2014-01-14 10:08:26 AM
The disparity in skilled labor beyond the first standard deviation is as vast as the goddamn NFL.  Yes, there are engineers that are literally worth millions of dollars a year because they'll make shiat that generates ten times that in revenue.  You can hire an army of mediocre engineers for the same money and you won't get the same result, because this is very much like signing an army of league-minimum receivers to replace Calvin Johnson.  They may cost the same money or even far less, but in a competitive world none of them, nor a collection of them, can replicate what the one HoF guy can do.  So good luck offering that million-dollar engineer a position like $30k/year for 80-hour weeks.

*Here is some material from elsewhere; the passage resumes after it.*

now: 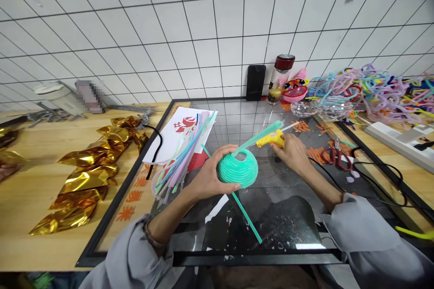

That's why I laugh bitterly when business mags vomit article after article to convince HR departments to commoditize skilled talent.  It really reads like, "Well, we can't afford the good players because they're too expensive, so we're going to offer league-minimum to a bunch of undrafted free agents and that should get us into the Super Bowl."
 
2014-01-14 10:14:01 AM
Average Total Compensation: $144,652 (ranging from $78K to $550K)

Average Salary: $118,958 (ranging from $78K to $215K)

Average Cash Bonus: $20,946 (ranging from $20 to $100K)

Average Stock Bonus: $30,933 (ranging from $125 to $200K)


Pretty sure Total Compensation means salary plus bonus plus stock.

$78K is about equal to $78K plus $20 plus $125.

$550K is about equal to $215K plus $100K plus $200K.

Assuming these numbers are accurate and representative of Google engineers in general (a leap of faith, for sure, but it's the best data I could find), your average lower-level software engineer there makes $145K per year, including stocks and bonuses. The high end was a $550K salary, $100K in cash bonus and $200K in stocks, so about $850K per year.

Something tells me that Phil Johnson isn't going to be a candidate for one of those higher-end Google salaries.
 
2014-01-14 10:23:40 AM

dragonchild: You can hire an army of mediocre engineers for the same money and you won't get the same result, because this is very much like signing an army of league-minimum receivers to replace Calvin Johnson.  They may cost the same money or even far less, but in a competitive world none of them, nor a collection of them, can replicate what the one HoF guy can do.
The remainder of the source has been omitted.